AI is making the open web more expensive to remember

AI is turning web preservation into a cost problem. The companies building the future of search and software are also putting pressure on the archives those systems quietly depend on.

The internet has always looked cheaper than it really is. A page disappears, a company pivots, a public statement gets edited, and most people assume the Wayback Machine or a Wikimedia bot will catch the change before it vanishes. That assumption is now under strain, not because archivists have lost interest, but because the economics around them have changed.

According to a recent report from 404 Media, the AI data center boom is pushing up hard-drive and storage costs for the Internet Archive, Wikimedia projects, academics and smaller archival efforts.

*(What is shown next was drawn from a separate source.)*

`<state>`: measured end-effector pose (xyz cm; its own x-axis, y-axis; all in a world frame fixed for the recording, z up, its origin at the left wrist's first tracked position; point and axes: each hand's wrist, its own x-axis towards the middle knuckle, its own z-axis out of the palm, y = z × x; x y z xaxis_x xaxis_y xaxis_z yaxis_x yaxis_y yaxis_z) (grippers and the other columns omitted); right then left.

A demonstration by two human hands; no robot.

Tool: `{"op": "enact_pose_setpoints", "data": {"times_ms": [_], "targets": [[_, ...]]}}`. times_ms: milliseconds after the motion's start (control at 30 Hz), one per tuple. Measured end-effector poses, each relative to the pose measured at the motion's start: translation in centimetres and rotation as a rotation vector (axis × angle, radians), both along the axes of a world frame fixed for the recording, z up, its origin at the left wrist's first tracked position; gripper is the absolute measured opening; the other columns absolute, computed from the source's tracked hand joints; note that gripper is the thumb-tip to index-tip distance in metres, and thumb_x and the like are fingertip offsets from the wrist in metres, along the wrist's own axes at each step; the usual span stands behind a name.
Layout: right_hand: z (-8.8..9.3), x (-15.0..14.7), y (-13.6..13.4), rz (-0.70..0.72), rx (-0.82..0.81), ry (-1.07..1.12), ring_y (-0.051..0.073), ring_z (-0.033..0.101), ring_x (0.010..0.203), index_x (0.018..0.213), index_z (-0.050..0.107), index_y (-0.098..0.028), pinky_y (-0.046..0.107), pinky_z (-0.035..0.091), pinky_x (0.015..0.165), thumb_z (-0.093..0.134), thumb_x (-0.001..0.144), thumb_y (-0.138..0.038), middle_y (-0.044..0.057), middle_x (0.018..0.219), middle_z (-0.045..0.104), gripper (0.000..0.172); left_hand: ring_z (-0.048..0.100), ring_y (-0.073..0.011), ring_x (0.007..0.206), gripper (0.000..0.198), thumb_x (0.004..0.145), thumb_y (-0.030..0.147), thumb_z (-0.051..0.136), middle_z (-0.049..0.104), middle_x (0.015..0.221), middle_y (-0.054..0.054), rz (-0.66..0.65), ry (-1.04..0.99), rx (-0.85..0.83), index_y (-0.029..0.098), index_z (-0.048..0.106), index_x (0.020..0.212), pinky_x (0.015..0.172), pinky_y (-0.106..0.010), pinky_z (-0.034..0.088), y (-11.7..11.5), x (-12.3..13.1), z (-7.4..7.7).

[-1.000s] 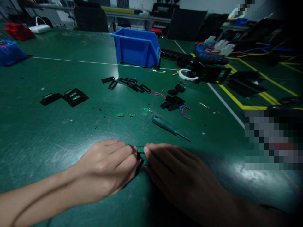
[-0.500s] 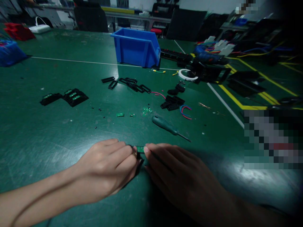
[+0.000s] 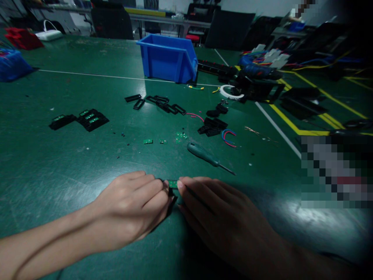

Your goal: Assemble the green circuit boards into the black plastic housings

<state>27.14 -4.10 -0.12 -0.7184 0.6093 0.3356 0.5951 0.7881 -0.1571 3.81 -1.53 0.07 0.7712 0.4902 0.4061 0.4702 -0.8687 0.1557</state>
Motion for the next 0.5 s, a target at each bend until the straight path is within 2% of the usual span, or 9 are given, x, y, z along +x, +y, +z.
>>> {"op": "enact_pose_setpoints", "data": {"times_ms": [500], "targets": [[0.12,-0.03,0.2,0.002,0.001,0.008,0.021,0.065,0.095,0.118,0.064,-0.009,0.034,0.059,0.083,0.05,0.099,-0.014,0.013,0.112,0.069,0.024,0.044,-0.0117,0.057,0.024,0.097,0.013,0.052,0.052,0.065,0.001,0.001,0.017,0.002,0.017,0.052,0.073,0.055,-0.032,0.028,0.0,-0.1,0.05]]}}
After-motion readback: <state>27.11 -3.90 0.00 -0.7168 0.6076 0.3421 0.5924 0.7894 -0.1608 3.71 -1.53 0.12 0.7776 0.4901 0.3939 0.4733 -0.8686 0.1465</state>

Drives that once looked like boring infrastructure are now part of the same supply chain fight as GPUs, power contracts and data-center leases. That matters because preservation is not an abstract cultural project. It is one of the basic services that makes the web usable for journalists, founders, researchers, lawyers and anyone trying to understand what was said before it was cleaned up.

For startups, this is a sharper story than it may first appear. AI infrastructure costs are usually discussed through chips, model training budgets and cloud bills. Storage feels less dramatic. But every company building research tools, legal automation, search products, data pipelines or AI agents depends on a web that can be referenced, compared and audited. If the open record gets thinner, the cost of trust rises for everyone downstream.

The AI boom has created a simple imbalance. Model builders and hyperscalers need enormous amounts of storage for training data, synthetic data, logs, checkpoints and retrieval systems. Archival organizations need storage too, but they do not buy like Microsoft, Google, Amazon or Meta. They are often nonprofits, university projects or volunteer communities trying to preserve public knowledge with tight budgets and long timelines.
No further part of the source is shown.